Saturday 3 September 2016

Your Hands and feet evolved directly from fish fins, New Study reveals.

Just like any layperson with a working set of eyes, scientists long believed that our hands and fingers (not to mention the hands and feet of all land-dwelling creatures in our planet’s history) did not directly evolve from the thin, bony rays found in fish fins. That belief helped support the overarching theory that the hands and feet that allowed the very first creatures to rise out of the water and onto land hundreds of millions years ago composed a wholly new evolutionary leap with no direct predecessor.

New research conducted at the University of Chicago and published in Nature, however, recasts this crucial moment in the history of life on planet Earth.

The momentous revelation that there’s a direct evolutionary line between Earth’s last exclusively water-dwelling creatures and first land-dwelling creatures comes courtesy of just two genes: Hoxa-13 and Hoxd-13, the ones responsible for limb growth.

The Chicago team (led by Neil Shubin, responsible for the discovery of Tiktaalik, the creature that is likely the evolutionary link between water-dwellers and land-dwellers) was able to show that if they blocked these two genes in fish, the fin rays wouldn’t fully form.
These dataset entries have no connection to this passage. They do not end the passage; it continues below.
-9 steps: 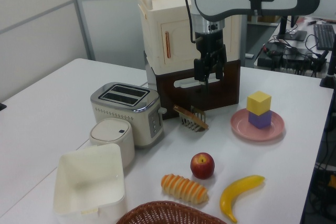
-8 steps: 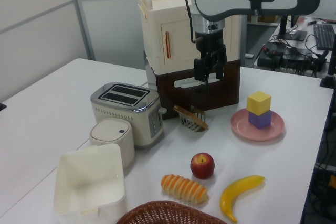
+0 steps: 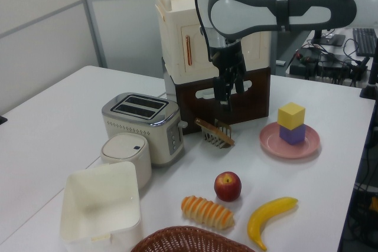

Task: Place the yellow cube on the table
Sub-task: 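Move the gripper from rest toward the yellow cube on the pink plate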

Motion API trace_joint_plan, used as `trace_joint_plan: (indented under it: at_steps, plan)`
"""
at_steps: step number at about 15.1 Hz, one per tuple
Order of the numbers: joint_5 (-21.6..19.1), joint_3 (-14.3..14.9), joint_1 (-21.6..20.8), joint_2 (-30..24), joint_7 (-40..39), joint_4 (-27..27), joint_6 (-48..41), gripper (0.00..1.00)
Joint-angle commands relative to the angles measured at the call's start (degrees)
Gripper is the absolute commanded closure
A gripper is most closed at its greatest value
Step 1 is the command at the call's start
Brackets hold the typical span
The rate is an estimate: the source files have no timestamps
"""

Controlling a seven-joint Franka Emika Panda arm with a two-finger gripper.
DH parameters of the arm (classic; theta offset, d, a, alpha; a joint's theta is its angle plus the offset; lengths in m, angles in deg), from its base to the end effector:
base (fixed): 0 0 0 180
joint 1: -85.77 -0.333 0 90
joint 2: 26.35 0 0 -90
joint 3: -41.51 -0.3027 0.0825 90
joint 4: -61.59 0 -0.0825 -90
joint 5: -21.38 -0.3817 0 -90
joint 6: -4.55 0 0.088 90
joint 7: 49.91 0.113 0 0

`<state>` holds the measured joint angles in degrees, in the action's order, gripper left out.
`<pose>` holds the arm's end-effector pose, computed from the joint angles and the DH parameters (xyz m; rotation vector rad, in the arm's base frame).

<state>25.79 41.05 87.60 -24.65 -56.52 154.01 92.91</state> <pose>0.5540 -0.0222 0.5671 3.0644 0.1428 -0.1622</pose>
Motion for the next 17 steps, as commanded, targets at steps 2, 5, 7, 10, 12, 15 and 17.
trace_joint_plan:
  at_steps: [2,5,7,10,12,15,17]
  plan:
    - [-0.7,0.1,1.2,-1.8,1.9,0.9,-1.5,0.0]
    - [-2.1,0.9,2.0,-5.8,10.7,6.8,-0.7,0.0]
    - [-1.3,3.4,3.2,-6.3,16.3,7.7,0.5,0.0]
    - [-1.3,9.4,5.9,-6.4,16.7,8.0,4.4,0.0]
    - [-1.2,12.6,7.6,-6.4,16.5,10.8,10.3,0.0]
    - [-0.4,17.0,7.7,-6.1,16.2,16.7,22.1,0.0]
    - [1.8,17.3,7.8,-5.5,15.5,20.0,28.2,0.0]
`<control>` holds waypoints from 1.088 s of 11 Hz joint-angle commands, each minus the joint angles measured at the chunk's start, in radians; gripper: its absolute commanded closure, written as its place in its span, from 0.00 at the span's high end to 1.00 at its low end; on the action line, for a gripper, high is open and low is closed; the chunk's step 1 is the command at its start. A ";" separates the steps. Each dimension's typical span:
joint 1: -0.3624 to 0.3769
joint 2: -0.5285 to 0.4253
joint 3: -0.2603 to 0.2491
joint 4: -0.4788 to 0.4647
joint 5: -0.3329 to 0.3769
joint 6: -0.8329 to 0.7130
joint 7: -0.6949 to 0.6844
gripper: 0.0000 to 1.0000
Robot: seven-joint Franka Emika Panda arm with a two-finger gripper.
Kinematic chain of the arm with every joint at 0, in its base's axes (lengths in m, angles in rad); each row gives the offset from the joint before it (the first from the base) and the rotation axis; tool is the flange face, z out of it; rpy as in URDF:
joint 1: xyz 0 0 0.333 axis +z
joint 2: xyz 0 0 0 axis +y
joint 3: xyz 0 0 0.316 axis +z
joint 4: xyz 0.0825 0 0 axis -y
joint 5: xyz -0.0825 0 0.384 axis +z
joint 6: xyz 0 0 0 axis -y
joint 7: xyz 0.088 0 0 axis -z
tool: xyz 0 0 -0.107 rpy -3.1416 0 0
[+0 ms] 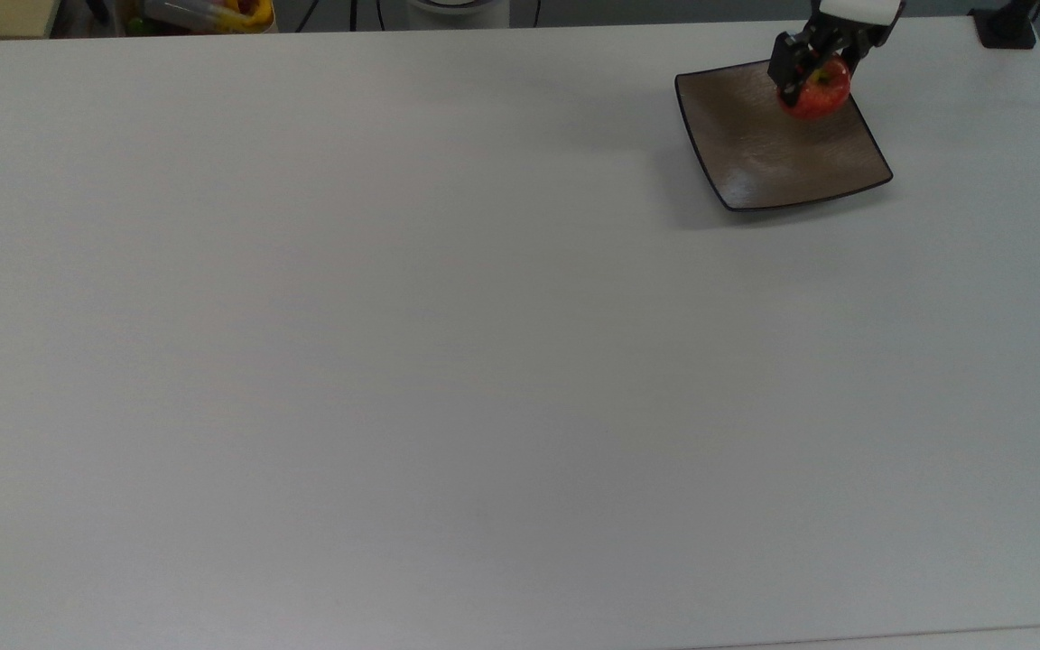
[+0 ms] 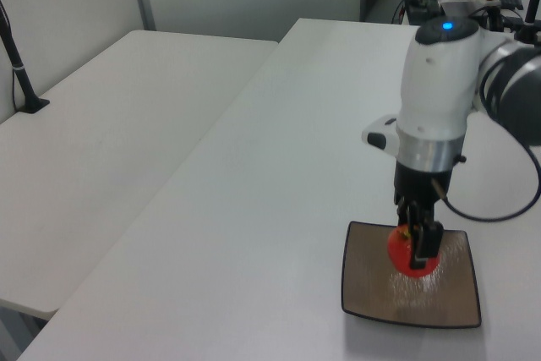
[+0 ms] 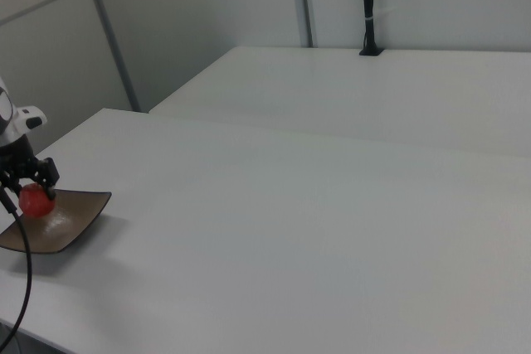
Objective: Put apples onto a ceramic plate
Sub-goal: 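Lower the held apple onto the center of the brown plate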
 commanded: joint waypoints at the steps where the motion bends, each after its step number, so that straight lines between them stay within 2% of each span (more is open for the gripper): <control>1: 0.019 0.010 -0.007 -0.116 -0.154 0.182 0.116 0.00; 3: 0.018 0.040 -0.007 -0.139 -0.211 0.249 0.141 0.00; 5: 0.012 0.051 -0.007 -0.138 -0.228 0.250 0.141 0.01; 6: 0.012 0.053 -0.007 -0.138 -0.228 0.249 0.143 0.13; 8: 0.006 0.059 -0.007 -0.132 -0.225 0.241 0.150 0.78; 9: 0.006 0.059 -0.007 -0.130 -0.225 0.235 0.162 1.00; 12: 0.007 0.039 -0.007 -0.124 -0.225 0.230 0.182 1.00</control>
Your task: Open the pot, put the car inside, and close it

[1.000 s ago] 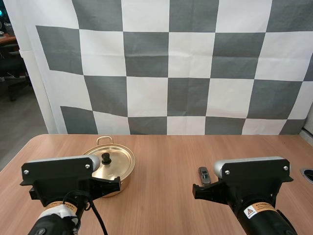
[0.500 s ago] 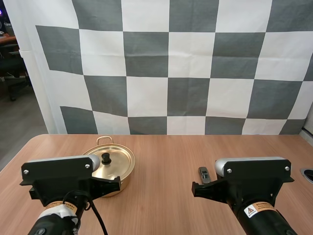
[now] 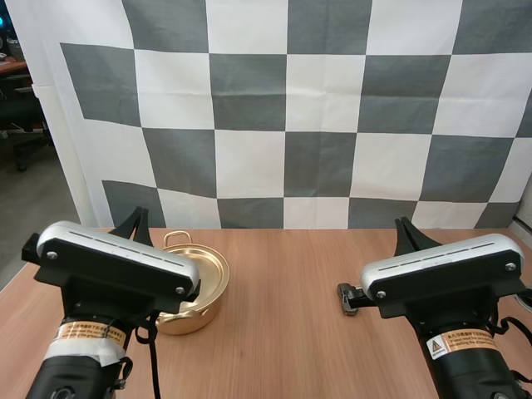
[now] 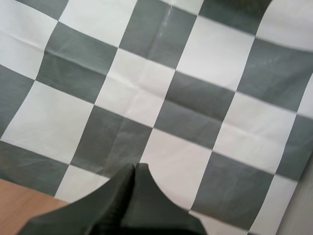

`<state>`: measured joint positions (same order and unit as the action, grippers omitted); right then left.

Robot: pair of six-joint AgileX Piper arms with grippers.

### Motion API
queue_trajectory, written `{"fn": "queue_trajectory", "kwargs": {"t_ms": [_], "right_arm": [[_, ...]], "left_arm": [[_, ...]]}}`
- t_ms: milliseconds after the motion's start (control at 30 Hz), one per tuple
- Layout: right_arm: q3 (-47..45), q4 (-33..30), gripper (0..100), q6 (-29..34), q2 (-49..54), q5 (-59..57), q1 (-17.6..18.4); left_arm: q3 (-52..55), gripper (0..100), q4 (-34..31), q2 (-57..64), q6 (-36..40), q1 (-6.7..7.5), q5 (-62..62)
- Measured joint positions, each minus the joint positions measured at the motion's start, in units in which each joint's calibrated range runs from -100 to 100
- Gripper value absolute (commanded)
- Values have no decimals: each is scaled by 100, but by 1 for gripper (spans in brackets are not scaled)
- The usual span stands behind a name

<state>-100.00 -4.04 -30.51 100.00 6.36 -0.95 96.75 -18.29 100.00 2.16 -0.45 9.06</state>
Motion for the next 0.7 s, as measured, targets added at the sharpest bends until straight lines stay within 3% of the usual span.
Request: {"fn": "queue_trajectory", "kwargs": {"t_ms": [167,300,567,700], "right_arm": [[623,-561,0,244,-121,1210,0],[1380,-441,0,583,-766,1360,0],[3021,801,0,593,-2288,-368,0],[3610,965,0,593,-2886,-1145,0]], "left_arm": [[-758,0,-182,-124,44,0,1046],[-1598,0,-182,-549,549,0,1082],[-3194,0,15,-1820,1147,0,-776],[-3909,0,338,-2504,1147,0,-1721]]}}
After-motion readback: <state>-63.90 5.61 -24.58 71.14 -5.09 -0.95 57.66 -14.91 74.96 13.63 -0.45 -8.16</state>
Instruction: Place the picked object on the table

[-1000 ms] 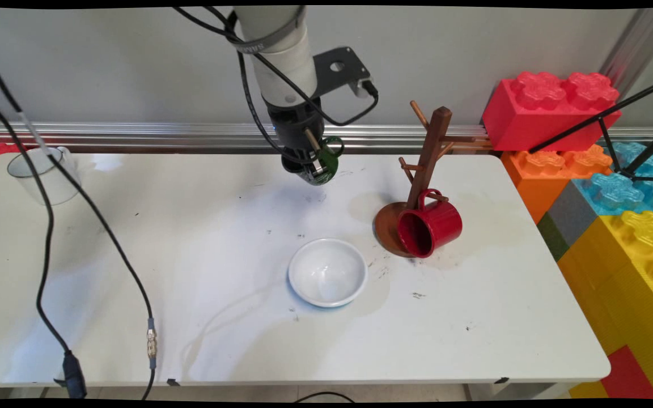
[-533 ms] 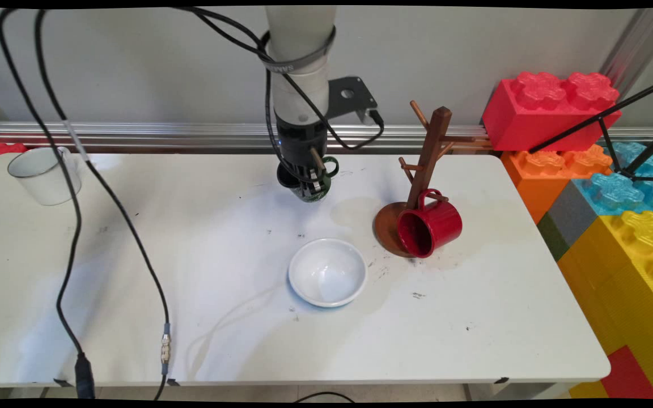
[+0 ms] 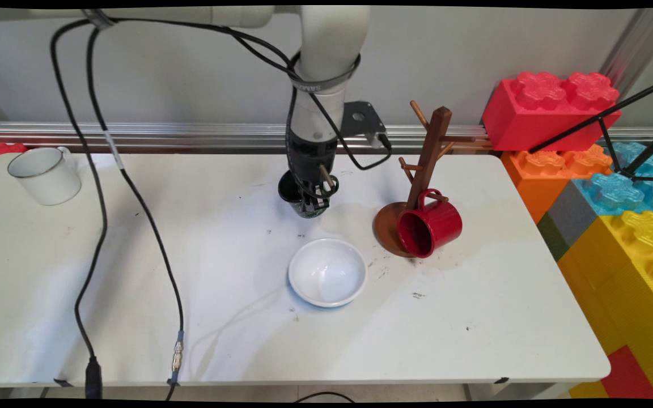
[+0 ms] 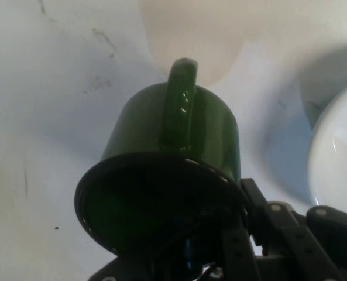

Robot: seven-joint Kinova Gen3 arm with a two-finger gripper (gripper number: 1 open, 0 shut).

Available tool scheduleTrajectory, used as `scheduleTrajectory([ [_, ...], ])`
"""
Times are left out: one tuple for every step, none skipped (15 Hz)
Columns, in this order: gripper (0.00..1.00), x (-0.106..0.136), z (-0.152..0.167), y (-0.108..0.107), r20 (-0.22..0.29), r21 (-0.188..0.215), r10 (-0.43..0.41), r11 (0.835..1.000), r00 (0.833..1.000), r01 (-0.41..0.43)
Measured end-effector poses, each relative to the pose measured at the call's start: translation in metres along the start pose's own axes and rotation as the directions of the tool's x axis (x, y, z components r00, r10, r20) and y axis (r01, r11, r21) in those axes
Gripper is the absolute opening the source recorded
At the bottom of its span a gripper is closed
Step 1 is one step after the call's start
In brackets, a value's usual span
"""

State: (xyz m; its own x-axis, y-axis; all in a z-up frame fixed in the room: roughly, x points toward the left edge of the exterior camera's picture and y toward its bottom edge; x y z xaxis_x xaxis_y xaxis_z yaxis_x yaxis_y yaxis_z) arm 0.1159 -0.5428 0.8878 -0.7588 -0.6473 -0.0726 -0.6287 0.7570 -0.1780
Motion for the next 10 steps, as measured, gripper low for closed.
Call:
scheduleTrajectory([
  [0.00,0.002,0.002,0.000,0.006,-0.002,0.001,1.000,1.000,-0.001],
  [0.00,0.005,0.005,0.001,0.015,-0.006,0.004,1.000,1.000,-0.004],
  [0.00,0.007,0.007,0.002,0.020,-0.008,0.005,1.000,1.000,-0.005],
  [0.00,0.010,0.011,0.002,0.027,-0.011,0.007,1.000,1.000,-0.006],
  [0.00,0.013,0.014,0.002,0.034,-0.014,0.009,1.000,0.999,-0.008],
  [0.00,0.016,0.018,0.002,0.040,-0.015,0.011,1.000,0.999,-0.011],
  [0.00,0.019,0.021,0.002,0.046,-0.016,0.013,1.000,0.999,-0.013],
  [0.00,0.021,0.023,0.002,0.048,-0.017,0.015,1.000,0.999,-0.014],
  [0.00,0.023,0.026,0.001,0.051,-0.018,0.016,1.000,0.999,-0.015],
  [0.00,0.026,0.030,0.000,0.055,-0.019,0.018,1.000,0.998,-0.017],
])
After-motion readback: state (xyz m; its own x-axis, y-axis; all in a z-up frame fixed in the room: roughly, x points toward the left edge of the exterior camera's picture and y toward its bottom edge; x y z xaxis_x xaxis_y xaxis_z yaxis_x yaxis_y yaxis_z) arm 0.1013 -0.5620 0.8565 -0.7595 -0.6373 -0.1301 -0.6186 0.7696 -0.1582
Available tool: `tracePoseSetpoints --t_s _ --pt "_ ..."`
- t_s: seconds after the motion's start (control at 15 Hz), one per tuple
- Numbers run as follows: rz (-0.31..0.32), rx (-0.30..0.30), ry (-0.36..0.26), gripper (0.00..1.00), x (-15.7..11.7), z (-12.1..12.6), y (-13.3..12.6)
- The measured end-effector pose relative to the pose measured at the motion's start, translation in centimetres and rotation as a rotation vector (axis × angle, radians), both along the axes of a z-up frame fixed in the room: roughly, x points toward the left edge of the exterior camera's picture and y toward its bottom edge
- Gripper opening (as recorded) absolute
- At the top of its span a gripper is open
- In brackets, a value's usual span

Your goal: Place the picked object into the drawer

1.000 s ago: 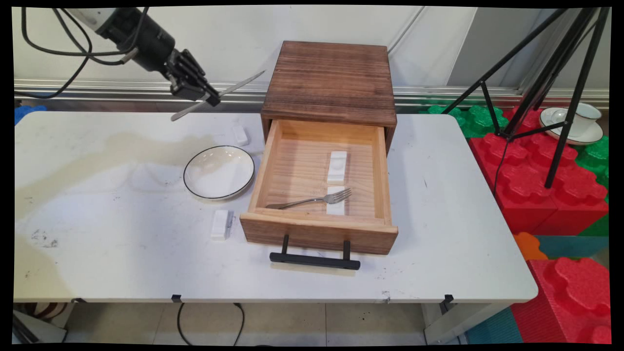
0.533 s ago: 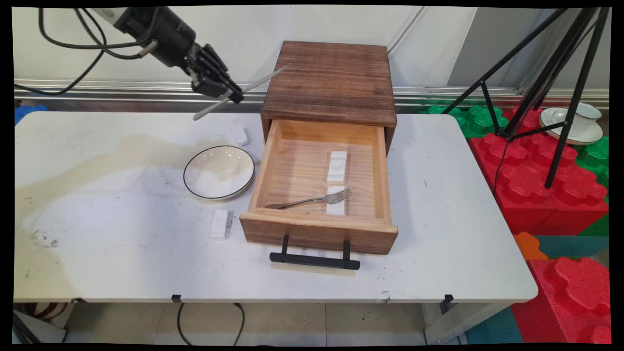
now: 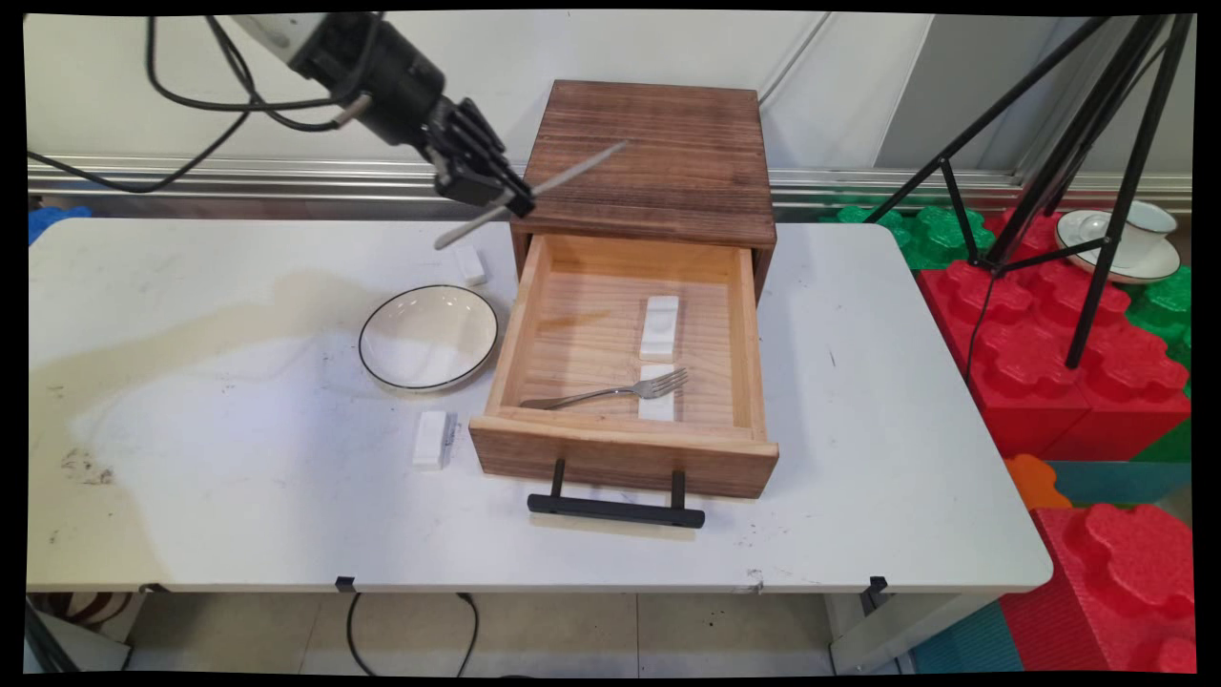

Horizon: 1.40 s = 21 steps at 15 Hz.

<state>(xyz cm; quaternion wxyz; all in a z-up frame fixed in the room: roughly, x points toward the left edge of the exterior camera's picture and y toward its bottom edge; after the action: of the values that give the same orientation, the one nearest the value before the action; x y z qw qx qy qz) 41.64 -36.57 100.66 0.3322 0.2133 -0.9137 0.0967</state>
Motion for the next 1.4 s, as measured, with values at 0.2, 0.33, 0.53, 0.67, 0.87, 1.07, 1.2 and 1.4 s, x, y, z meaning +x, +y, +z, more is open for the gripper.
tracePoseSetpoints --t_s 0.2,0.33,0.53,0.67,0.87,1.07,1.2,1.4 --pt "-0.012 0.0 0.003 0.0 -2.0 -0.7 -0.6" --pt "-0.016 0.0 0.002 0.0 -3.6 -1.4 -1.4" --pt "-0.024 -0.002 -0.009 0.0 -5.9 -2.6 -2.6" --pt "-0.031 -0.002 -0.019 0.0 -6.9 -3.4 -3.2" --pt "-0.04 0.003 -0.036 0.0 -8.4 -4.8 -4.2" --pt "-0.039 0.01 -0.05 0.0 -9.4 -6.2 -5.0" --pt "-0.037 0.017 -0.059 0.0 -10.0 -7.2 -5.6" --pt "-0.038 0.027 -0.077 0.0 -10.8 -8.8 -6.4"
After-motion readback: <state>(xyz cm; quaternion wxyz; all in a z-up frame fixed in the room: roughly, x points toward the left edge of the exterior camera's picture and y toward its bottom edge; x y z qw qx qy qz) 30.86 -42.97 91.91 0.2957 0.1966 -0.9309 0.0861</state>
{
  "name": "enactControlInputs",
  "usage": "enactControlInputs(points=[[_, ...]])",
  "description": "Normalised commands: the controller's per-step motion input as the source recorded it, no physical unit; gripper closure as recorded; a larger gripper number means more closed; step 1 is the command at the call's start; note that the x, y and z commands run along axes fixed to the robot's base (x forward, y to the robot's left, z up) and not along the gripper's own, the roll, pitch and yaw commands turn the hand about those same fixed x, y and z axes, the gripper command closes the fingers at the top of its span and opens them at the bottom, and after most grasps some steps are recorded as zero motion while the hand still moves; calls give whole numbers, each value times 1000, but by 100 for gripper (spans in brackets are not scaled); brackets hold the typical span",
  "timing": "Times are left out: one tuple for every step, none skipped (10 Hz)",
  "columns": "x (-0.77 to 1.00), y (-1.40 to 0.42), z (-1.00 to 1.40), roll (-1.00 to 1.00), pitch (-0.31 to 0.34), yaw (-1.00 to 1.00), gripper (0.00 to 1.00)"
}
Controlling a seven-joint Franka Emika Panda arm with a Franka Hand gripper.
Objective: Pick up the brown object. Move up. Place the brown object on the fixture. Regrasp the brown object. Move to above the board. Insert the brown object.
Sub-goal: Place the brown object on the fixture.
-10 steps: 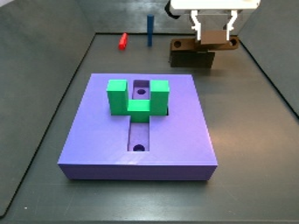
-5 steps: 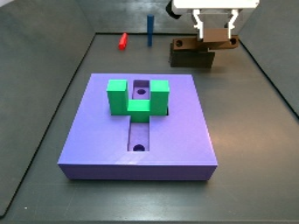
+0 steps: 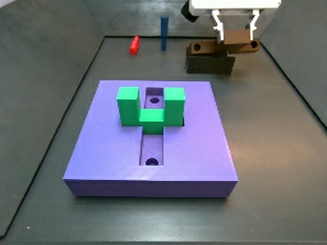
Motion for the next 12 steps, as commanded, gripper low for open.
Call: enactControlInputs(points=[[20,154,-120,-194,54,-91,100],[0,126,-129,-203,9,-94,100],[0,137,-177,-229,0,-117,100],[-6,97,-183,-217,0,-163,100],[0,60,-177,-206,0,-206,100],[0,46,-183,-189,0,-246,100],[0,49,-191,-154,0,-260,100],[0,60,-171,-103,0,-257,100],[0,69,-169,-97,0,-246,100],[0,106,-214,-129,0,-209,100],[-57,100,-243,-63,0,-203,100],[-71,49,-140,0,0,-206,100]])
Similarly, the researchers found that if they marked the cells marshaled by Hoxa-13 and Hoxd-13 during limb growth with a kind of glowing dye, then the fin rays, once formed, would indeed glow.

Thus, the researchers were able to show that the same genes, acting in the same way, are responsible for the development of everything from fish fins to human hands.

Once again, evolutionary biology has proven that we humans aren’t as special as we’d often like to think.